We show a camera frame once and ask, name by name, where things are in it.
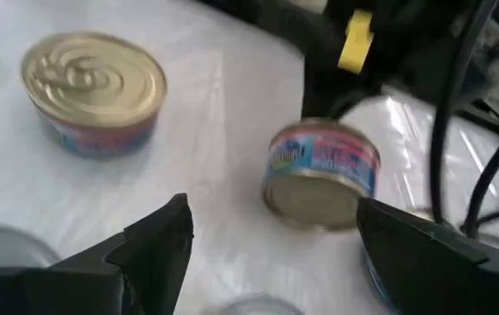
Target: yellow tag
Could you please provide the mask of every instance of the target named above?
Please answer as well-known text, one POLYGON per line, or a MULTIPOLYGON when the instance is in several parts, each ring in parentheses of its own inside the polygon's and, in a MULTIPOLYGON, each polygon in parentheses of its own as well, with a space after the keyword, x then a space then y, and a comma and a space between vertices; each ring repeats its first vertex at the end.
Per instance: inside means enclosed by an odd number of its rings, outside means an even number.
POLYGON ((359 74, 369 53, 374 34, 370 32, 372 15, 363 10, 355 10, 348 21, 347 40, 339 58, 339 67, 359 74))

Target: plastic sheet
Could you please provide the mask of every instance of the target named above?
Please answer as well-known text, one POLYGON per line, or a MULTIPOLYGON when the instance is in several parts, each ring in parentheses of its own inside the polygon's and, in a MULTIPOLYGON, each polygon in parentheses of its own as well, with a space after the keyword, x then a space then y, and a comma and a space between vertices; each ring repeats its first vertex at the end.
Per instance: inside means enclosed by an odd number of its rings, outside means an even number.
MULTIPOLYGON (((364 273, 358 232, 298 231, 261 200, 269 141, 299 119, 302 74, 288 45, 187 0, 0 0, 0 225, 68 257, 187 192, 195 238, 176 314, 213 314, 262 292, 306 314, 387 313, 364 273), (134 155, 75 157, 40 128, 19 62, 44 36, 76 30, 137 43, 167 73, 157 131, 134 155)), ((431 120, 431 107, 398 92, 344 119, 380 150, 379 200, 428 206, 431 120)), ((456 120, 449 140, 446 216, 457 223, 499 139, 456 120)), ((499 173, 484 210, 496 207, 499 173)), ((483 232, 499 237, 499 223, 483 232)))

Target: can lid
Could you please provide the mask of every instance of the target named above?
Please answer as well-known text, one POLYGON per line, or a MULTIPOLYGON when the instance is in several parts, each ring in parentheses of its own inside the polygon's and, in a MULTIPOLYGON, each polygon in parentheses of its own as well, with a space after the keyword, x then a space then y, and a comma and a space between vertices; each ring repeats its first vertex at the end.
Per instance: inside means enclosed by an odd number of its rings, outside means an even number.
POLYGON ((221 315, 304 315, 296 306, 267 295, 234 302, 221 315))
POLYGON ((0 227, 0 267, 46 268, 60 260, 45 243, 10 227, 0 227))
POLYGON ((264 187, 268 207, 303 227, 353 228, 358 199, 365 193, 350 181, 313 175, 290 174, 272 178, 264 187))
POLYGON ((126 127, 158 112, 164 71, 142 48, 96 32, 52 35, 28 51, 22 82, 51 118, 79 126, 126 127))

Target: upright can
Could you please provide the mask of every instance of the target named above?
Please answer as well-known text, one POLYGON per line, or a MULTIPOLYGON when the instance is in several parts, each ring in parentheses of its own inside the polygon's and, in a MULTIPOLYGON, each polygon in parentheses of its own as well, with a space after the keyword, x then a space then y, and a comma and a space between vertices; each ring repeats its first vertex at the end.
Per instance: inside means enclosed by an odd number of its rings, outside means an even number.
POLYGON ((166 94, 164 71, 151 55, 97 32, 41 40, 24 56, 21 76, 62 146, 90 157, 144 144, 166 94))
POLYGON ((358 199, 373 197, 380 155, 361 132, 335 121, 306 119, 271 141, 264 201, 302 227, 355 226, 358 199))

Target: white surface
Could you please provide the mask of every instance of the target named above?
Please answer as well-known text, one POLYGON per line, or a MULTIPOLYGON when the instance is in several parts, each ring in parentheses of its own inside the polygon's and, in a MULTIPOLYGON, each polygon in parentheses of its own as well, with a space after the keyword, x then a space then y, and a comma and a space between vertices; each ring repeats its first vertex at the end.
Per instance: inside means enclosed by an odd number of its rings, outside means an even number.
MULTIPOLYGON (((306 314, 384 314, 362 273, 356 231, 302 233, 261 201, 268 143, 299 119, 302 73, 289 46, 186 0, 0 0, 0 224, 69 257, 187 192, 195 239, 176 314, 208 314, 256 292, 306 314), (105 162, 75 157, 40 129, 19 61, 44 36, 73 30, 126 38, 165 69, 169 95, 158 130, 137 154, 105 162)), ((431 108, 396 95, 345 119, 380 150, 378 199, 428 205, 431 116, 431 108)), ((451 222, 465 215, 497 143, 467 122, 454 124, 446 156, 451 222)), ((499 174, 485 200, 486 209, 498 206, 499 174)), ((499 234, 499 223, 491 230, 499 234)))

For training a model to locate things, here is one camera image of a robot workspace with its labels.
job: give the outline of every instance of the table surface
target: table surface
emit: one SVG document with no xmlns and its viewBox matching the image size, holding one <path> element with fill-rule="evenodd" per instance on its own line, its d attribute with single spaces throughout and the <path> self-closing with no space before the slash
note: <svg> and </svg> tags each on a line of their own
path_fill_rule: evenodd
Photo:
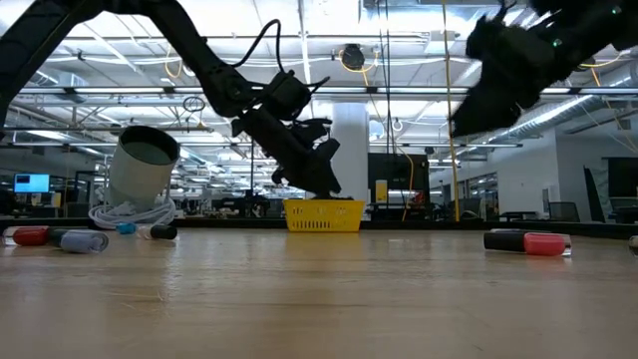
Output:
<svg viewBox="0 0 638 359">
<path fill-rule="evenodd" d="M 636 358 L 638 259 L 480 232 L 181 230 L 98 255 L 0 248 L 3 358 Z"/>
</svg>

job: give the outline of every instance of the yellow basket
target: yellow basket
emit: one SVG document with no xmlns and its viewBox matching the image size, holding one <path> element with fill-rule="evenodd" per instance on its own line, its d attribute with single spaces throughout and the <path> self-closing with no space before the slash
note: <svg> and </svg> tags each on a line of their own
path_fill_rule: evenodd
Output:
<svg viewBox="0 0 638 359">
<path fill-rule="evenodd" d="M 365 202 L 337 199 L 286 199 L 288 229 L 295 232 L 359 231 Z"/>
</svg>

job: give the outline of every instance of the pillar
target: pillar
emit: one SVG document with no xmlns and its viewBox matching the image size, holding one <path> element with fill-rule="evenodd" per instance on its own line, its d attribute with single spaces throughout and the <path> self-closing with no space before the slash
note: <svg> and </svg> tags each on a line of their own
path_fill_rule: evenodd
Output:
<svg viewBox="0 0 638 359">
<path fill-rule="evenodd" d="M 365 103 L 335 103 L 332 138 L 341 147 L 332 169 L 341 184 L 340 196 L 368 201 L 368 110 Z"/>
</svg>

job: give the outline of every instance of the monitor
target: monitor
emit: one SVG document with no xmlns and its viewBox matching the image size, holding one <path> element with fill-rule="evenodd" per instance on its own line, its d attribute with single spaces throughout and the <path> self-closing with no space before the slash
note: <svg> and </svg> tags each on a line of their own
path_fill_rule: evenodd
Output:
<svg viewBox="0 0 638 359">
<path fill-rule="evenodd" d="M 49 191 L 49 175 L 16 175 L 13 185 L 16 193 L 45 193 Z"/>
</svg>

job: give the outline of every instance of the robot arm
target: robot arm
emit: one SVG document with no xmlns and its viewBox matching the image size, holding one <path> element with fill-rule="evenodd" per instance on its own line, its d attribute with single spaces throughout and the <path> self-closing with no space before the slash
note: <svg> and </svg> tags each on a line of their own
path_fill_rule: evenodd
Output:
<svg viewBox="0 0 638 359">
<path fill-rule="evenodd" d="M 236 118 L 233 135 L 246 132 L 279 162 L 277 180 L 286 178 L 322 196 L 341 190 L 330 167 L 339 143 L 331 139 L 313 149 L 321 131 L 293 121 L 310 102 L 310 89 L 293 72 L 280 72 L 269 85 L 254 90 L 206 46 L 177 0 L 36 0 L 0 39 L 0 128 L 10 102 L 73 27 L 103 11 L 148 16 L 195 72 L 213 109 Z"/>
<path fill-rule="evenodd" d="M 543 89 L 567 79 L 609 44 L 619 51 L 638 44 L 636 0 L 530 3 L 538 15 L 550 16 L 526 30 L 505 26 L 504 13 L 483 17 L 470 34 L 467 54 L 483 66 L 477 85 L 452 117 L 455 137 L 511 127 Z"/>
</svg>

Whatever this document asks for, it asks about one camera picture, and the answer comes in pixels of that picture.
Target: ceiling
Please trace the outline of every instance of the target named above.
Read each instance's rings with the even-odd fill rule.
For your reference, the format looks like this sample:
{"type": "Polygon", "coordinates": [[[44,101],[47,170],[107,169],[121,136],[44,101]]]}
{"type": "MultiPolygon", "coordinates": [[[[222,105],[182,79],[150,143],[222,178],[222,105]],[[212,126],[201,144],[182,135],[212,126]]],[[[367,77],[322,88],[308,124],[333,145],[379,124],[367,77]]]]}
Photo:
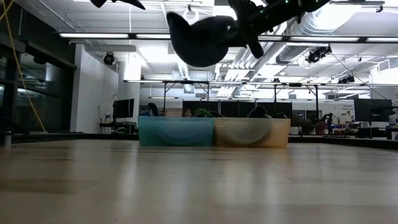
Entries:
{"type": "MultiPolygon", "coordinates": [[[[165,13],[175,11],[181,15],[187,11],[187,3],[172,4],[170,2],[145,1],[147,10],[142,11],[124,3],[105,4],[97,9],[88,0],[16,0],[22,7],[39,17],[50,26],[62,32],[142,32],[168,33],[165,13]]],[[[193,12],[185,13],[187,19],[198,16],[199,19],[211,16],[215,11],[214,1],[193,3],[193,12]]],[[[335,30],[333,35],[398,35],[398,4],[397,7],[385,7],[376,13],[377,7],[362,7],[345,24],[335,30]]],[[[171,74],[178,69],[173,55],[168,55],[170,42],[167,40],[91,40],[91,45],[135,45],[144,57],[146,66],[142,73],[146,77],[158,74],[171,74]]],[[[336,57],[327,56],[311,68],[306,68],[303,57],[298,58],[290,66],[283,69],[283,79],[306,82],[308,77],[318,78],[317,82],[327,81],[332,75],[352,68],[356,74],[367,80],[369,68],[386,57],[398,55],[398,45],[394,44],[332,44],[336,57]]],[[[233,61],[241,51],[230,48],[226,60],[233,61]]],[[[127,52],[118,52],[121,60],[127,52]]],[[[214,72],[215,66],[189,70],[209,70],[214,72]]]]}

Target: wooden floor
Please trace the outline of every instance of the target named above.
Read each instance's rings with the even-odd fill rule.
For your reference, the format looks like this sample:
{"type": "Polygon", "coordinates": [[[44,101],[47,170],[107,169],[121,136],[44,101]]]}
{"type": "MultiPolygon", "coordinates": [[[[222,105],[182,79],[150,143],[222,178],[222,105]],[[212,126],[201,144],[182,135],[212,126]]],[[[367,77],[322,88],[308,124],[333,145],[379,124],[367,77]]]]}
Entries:
{"type": "Polygon", "coordinates": [[[0,223],[398,223],[398,153],[13,145],[0,152],[0,223]]]}

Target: security camera
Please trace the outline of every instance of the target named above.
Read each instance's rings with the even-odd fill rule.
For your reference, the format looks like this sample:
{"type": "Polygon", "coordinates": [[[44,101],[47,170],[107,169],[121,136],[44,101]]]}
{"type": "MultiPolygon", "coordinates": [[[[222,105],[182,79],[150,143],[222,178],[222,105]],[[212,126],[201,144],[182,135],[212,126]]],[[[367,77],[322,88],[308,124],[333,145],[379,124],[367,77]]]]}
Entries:
{"type": "Polygon", "coordinates": [[[104,63],[105,65],[114,65],[116,63],[116,59],[114,57],[113,52],[107,52],[105,57],[104,57],[104,63]]]}

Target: white ceiling
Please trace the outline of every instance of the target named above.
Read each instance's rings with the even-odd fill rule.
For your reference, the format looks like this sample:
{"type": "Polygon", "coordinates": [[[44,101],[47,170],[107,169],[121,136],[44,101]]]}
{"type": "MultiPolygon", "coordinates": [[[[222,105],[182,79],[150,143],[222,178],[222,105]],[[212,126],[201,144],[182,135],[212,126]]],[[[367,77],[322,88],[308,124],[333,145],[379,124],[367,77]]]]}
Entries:
{"type": "MultiPolygon", "coordinates": [[[[167,33],[162,4],[147,4],[147,10],[142,11],[128,4],[105,4],[97,9],[86,0],[16,0],[22,7],[39,17],[55,29],[64,32],[155,32],[167,33]]],[[[176,11],[180,14],[186,10],[186,6],[171,6],[164,4],[165,12],[176,11]]],[[[211,6],[193,6],[199,11],[200,18],[210,16],[213,12],[211,6]]],[[[337,29],[335,35],[389,35],[398,34],[398,8],[388,8],[381,13],[375,13],[376,8],[363,9],[357,12],[346,24],[337,29]]],[[[151,40],[99,40],[91,41],[93,45],[135,45],[148,61],[143,74],[171,73],[177,68],[176,62],[159,63],[156,61],[160,55],[167,55],[169,41],[151,40]]],[[[333,53],[339,55],[348,68],[363,74],[369,73],[368,68],[375,65],[367,63],[378,55],[398,55],[398,45],[393,44],[333,44],[333,53]],[[363,56],[362,62],[357,55],[363,56]]],[[[240,48],[231,48],[229,59],[234,59],[240,48]]],[[[214,71],[214,67],[204,68],[214,71]]],[[[337,63],[334,57],[324,58],[318,65],[306,69],[299,62],[299,66],[289,66],[283,72],[293,77],[325,77],[340,73],[345,67],[337,63]]]]}

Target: person
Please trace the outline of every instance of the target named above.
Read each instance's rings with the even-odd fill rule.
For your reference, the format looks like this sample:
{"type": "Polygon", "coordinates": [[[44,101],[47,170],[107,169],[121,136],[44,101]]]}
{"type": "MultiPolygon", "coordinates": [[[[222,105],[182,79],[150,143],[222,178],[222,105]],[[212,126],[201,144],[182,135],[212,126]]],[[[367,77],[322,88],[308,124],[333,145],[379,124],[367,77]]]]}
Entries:
{"type": "Polygon", "coordinates": [[[182,115],[183,117],[192,117],[192,111],[190,109],[187,109],[184,111],[184,114],[182,115]]]}

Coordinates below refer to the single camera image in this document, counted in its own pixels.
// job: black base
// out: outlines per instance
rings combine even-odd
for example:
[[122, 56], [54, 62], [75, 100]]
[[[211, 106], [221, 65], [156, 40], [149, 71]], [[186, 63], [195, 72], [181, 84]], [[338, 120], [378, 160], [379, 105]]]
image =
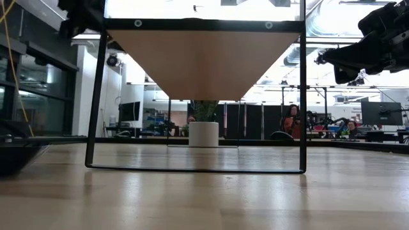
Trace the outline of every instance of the black base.
[[123, 171], [142, 171], [142, 172], [167, 172], [167, 173], [224, 173], [224, 174], [303, 174], [301, 170], [238, 170], [238, 169], [163, 169], [163, 168], [136, 168], [136, 167], [121, 167], [107, 165], [86, 165], [91, 169], [114, 169]]
[[1, 146], [0, 176], [13, 176], [46, 152], [48, 146]]

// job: robotic arm
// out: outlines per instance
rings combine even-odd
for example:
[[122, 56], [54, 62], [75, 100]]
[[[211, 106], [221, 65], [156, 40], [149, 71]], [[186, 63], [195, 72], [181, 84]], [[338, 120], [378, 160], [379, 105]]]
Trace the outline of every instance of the robotic arm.
[[409, 68], [409, 6], [387, 3], [359, 23], [363, 39], [353, 45], [319, 53], [316, 63], [334, 66], [337, 84], [354, 81], [365, 69], [369, 75]]

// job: computer monitor
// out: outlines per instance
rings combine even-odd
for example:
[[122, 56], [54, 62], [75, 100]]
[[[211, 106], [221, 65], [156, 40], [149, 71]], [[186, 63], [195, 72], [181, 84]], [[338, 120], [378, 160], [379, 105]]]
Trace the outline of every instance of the computer monitor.
[[120, 121], [139, 120], [140, 102], [123, 103], [120, 105]]
[[401, 108], [398, 102], [361, 102], [362, 124], [403, 125]]

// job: black chair
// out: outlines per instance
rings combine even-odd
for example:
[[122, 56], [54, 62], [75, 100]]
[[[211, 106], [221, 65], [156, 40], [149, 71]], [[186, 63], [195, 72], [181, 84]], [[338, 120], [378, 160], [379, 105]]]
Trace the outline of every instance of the black chair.
[[294, 141], [294, 138], [286, 132], [276, 131], [270, 136], [271, 141]]

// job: potted plant
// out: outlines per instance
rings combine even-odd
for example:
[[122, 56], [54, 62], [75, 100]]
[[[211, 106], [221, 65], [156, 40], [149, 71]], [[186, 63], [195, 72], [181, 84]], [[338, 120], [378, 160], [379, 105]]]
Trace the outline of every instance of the potted plant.
[[181, 128], [181, 132], [183, 133], [184, 137], [188, 137], [189, 136], [189, 124], [184, 125]]
[[219, 101], [193, 100], [194, 121], [189, 123], [190, 147], [219, 146], [219, 124], [215, 122], [215, 109]]

-------

*To do*:
Tally, in the data above, the lines where the word "pillar" occurs, and give the figure alone.

*Exercise answer*:
2